About this task:
Your answer should be the lines below from the one with "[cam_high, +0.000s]" to the one with "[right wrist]", both included, given again exactly and with nothing added.

The data:

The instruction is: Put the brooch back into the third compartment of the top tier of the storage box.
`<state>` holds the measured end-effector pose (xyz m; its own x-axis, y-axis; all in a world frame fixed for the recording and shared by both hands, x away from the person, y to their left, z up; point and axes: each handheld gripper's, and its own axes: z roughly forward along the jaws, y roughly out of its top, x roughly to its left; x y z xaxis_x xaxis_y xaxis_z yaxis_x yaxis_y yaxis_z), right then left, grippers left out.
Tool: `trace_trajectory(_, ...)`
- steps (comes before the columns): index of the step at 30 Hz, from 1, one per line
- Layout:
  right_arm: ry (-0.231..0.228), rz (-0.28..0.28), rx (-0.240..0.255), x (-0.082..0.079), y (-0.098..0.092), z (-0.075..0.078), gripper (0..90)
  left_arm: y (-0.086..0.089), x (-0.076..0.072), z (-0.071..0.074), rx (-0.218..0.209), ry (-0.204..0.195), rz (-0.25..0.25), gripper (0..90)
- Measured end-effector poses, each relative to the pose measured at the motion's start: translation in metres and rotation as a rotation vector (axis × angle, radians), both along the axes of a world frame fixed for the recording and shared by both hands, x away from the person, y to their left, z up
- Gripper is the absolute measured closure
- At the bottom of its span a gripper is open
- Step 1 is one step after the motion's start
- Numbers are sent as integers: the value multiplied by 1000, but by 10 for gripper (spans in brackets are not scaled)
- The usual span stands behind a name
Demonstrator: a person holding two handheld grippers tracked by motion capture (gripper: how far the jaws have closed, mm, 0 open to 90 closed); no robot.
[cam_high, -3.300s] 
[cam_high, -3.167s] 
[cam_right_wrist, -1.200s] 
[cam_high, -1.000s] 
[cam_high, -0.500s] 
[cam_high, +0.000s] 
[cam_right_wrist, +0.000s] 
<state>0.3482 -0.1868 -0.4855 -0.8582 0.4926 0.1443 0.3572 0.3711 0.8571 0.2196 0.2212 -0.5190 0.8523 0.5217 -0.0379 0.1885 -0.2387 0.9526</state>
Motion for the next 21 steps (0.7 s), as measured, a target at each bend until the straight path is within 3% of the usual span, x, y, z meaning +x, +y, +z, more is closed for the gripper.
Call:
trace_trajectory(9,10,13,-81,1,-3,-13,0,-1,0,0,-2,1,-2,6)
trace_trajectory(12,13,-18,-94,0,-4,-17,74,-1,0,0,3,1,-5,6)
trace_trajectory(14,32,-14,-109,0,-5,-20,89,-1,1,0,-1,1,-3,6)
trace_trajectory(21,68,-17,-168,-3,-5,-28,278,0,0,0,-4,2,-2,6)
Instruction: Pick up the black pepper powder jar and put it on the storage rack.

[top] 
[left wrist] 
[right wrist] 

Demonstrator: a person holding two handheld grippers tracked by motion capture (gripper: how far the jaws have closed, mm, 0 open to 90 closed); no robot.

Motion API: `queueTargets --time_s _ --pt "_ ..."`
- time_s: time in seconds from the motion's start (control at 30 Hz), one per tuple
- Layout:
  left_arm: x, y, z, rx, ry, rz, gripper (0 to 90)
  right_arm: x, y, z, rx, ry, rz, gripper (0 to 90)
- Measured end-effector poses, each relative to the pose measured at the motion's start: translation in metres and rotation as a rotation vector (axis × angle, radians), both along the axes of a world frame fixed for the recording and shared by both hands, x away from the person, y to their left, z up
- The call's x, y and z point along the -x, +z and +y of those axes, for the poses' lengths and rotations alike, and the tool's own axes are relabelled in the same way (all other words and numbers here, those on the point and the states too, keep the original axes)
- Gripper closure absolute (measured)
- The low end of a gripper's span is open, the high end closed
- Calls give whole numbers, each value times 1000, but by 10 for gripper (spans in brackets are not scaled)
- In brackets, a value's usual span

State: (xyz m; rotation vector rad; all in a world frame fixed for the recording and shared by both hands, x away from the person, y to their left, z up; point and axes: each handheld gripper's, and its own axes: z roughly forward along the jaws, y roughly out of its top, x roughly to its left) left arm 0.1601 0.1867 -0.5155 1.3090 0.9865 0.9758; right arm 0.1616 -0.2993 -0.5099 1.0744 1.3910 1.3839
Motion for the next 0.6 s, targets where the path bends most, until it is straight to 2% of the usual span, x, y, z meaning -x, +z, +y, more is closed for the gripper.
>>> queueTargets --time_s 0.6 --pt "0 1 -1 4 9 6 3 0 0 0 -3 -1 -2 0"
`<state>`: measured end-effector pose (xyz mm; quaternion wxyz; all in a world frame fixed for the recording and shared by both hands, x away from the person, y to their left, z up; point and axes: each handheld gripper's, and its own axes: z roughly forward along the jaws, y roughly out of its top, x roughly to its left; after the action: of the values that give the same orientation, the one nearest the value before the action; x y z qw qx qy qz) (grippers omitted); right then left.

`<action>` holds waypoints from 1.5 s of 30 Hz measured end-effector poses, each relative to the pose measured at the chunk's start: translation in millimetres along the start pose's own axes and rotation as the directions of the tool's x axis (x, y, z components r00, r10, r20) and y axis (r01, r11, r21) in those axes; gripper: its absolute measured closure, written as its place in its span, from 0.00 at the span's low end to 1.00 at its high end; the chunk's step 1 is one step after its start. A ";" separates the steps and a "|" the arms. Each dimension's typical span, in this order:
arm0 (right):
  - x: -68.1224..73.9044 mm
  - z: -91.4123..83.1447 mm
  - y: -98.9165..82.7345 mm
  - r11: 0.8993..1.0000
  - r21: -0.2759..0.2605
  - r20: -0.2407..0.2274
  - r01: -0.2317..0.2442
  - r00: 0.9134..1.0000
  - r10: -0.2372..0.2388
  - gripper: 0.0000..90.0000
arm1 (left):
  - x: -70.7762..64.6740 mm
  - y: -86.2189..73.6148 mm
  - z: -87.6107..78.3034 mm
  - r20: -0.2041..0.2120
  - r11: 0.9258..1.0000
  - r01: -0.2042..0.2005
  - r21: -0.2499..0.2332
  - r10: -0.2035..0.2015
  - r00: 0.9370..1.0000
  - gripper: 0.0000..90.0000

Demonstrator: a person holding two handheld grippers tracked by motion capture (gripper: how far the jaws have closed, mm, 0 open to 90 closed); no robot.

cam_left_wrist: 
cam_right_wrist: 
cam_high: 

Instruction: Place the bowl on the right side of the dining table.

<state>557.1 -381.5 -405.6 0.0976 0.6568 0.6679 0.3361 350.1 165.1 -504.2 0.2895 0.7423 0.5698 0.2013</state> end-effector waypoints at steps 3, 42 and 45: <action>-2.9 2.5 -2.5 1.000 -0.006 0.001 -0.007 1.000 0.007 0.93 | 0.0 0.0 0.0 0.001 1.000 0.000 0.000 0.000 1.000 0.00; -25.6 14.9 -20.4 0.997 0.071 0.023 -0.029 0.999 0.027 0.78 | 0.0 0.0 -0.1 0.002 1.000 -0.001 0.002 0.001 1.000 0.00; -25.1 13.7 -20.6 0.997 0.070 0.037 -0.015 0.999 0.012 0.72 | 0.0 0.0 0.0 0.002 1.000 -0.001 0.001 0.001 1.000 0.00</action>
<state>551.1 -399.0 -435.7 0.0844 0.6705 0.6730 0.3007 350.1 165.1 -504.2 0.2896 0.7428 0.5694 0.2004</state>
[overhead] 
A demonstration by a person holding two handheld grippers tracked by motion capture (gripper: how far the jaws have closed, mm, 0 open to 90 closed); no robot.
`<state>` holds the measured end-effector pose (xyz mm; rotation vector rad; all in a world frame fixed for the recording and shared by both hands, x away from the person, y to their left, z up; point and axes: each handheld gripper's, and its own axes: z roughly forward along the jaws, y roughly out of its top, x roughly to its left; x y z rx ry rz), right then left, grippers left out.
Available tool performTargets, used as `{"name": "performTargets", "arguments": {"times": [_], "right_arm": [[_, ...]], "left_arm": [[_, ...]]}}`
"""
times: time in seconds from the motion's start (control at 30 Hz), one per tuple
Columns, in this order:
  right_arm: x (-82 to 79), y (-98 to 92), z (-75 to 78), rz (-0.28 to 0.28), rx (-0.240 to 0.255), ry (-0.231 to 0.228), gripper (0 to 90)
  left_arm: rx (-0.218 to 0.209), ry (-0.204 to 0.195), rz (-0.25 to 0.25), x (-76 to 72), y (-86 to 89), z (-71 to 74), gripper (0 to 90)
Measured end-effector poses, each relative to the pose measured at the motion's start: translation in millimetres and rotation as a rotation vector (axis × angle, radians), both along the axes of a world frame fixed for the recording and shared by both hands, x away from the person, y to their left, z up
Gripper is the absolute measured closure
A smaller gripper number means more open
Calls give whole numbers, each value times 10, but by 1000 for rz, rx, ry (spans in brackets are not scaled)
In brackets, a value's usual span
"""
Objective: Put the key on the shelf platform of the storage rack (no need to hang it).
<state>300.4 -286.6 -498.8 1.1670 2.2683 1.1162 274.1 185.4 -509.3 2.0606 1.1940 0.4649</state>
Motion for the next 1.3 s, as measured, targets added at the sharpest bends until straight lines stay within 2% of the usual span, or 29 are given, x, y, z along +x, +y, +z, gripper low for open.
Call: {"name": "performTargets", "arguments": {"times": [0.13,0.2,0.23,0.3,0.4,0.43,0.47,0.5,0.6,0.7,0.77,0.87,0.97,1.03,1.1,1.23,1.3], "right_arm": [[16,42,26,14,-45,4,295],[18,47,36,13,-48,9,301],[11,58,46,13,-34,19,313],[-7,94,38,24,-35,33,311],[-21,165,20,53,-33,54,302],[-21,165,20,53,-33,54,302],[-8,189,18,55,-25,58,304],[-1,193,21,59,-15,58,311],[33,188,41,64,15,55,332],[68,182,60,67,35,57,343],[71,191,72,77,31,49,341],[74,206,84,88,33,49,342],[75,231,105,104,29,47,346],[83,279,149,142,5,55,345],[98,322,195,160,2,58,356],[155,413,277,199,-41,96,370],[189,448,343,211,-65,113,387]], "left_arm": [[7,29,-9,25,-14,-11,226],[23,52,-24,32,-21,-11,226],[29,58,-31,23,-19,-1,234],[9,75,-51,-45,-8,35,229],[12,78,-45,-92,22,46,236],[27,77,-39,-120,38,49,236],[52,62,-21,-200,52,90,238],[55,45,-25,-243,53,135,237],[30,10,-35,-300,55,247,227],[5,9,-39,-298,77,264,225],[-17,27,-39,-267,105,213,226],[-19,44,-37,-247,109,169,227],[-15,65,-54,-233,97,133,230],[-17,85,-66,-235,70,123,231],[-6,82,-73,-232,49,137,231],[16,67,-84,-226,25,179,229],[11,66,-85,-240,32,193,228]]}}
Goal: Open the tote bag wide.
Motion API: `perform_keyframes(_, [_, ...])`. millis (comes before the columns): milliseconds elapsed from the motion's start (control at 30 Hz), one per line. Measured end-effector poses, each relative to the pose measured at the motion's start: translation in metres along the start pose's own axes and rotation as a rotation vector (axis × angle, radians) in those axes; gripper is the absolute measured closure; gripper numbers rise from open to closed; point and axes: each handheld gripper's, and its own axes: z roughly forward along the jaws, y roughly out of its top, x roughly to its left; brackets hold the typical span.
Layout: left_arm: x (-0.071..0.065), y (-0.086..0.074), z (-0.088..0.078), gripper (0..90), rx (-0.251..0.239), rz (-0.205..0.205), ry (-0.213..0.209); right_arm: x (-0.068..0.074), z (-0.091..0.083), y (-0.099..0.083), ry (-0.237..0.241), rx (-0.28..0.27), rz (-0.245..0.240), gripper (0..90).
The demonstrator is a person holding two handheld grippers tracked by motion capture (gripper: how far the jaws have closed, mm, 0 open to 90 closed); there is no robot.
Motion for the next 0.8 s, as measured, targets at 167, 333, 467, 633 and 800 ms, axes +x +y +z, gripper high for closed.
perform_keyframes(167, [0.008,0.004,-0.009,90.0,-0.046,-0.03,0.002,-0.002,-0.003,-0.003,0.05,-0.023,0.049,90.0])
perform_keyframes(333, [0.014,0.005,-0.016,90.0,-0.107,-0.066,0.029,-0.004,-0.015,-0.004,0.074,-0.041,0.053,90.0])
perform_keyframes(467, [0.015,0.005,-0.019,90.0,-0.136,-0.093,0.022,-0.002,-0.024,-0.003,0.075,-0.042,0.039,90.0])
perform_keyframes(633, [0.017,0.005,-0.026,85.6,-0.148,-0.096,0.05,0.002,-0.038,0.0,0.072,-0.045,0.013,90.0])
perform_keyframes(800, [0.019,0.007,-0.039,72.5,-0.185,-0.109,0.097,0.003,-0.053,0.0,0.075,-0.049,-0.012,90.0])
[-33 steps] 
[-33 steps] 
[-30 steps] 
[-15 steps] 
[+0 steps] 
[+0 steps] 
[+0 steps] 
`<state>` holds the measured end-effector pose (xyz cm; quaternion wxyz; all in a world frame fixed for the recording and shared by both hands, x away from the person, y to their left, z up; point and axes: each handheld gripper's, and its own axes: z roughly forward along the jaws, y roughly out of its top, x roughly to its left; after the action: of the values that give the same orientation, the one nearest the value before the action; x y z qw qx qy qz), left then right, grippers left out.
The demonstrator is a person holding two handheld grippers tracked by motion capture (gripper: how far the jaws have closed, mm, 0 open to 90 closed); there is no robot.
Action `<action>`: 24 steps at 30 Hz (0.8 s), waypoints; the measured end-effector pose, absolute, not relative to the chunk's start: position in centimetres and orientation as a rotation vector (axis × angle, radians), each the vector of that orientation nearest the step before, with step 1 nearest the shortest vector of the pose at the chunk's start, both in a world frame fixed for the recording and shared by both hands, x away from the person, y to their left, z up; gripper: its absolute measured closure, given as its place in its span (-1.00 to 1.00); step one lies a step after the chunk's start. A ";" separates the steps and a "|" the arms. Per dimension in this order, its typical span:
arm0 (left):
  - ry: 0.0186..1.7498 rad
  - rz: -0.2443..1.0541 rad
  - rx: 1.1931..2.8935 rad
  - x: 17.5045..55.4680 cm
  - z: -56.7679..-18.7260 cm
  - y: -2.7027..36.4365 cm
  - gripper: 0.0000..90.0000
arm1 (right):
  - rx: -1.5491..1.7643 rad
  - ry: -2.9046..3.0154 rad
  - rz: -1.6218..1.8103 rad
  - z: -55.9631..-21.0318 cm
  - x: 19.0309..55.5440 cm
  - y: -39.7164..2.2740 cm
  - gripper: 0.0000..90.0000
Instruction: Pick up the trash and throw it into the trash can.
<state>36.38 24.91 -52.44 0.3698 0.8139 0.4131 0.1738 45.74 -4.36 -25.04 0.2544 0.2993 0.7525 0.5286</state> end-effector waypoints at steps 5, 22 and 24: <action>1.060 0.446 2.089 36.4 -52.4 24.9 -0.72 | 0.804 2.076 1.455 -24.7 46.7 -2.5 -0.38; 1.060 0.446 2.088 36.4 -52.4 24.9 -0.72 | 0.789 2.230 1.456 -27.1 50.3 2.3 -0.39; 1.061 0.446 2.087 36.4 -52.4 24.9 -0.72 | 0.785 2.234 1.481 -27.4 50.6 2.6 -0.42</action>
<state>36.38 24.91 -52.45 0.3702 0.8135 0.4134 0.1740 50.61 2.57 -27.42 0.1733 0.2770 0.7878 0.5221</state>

Written answer:
[cam_high, +0.000s] 
[cam_right_wrist, +0.000s] 
<state>0.3482 -0.1868 -0.4855 -0.8582 0.4926 0.1443 0.3572 0.3711 0.8571 0.2196 0.2212 -0.5190 0.8523 0.5217 -0.0379 0.1885 -0.2387 0.9526</state>
Motion for the next 21 steps (0.7 s), as measured, a target at each bend until the straight path is within 3% of the usual span, x, y, z meaning +x, +y, +z, more is closed for the gripper.
Call:
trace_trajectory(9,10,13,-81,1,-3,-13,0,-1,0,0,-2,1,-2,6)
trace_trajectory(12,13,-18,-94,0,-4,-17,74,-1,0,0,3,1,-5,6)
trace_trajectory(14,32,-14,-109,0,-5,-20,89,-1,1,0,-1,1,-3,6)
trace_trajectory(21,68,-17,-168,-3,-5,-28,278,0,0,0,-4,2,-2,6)
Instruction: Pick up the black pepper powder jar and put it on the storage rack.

[top] 
[left wrist] 
[right wrist] 

That concludes the output for this exercise.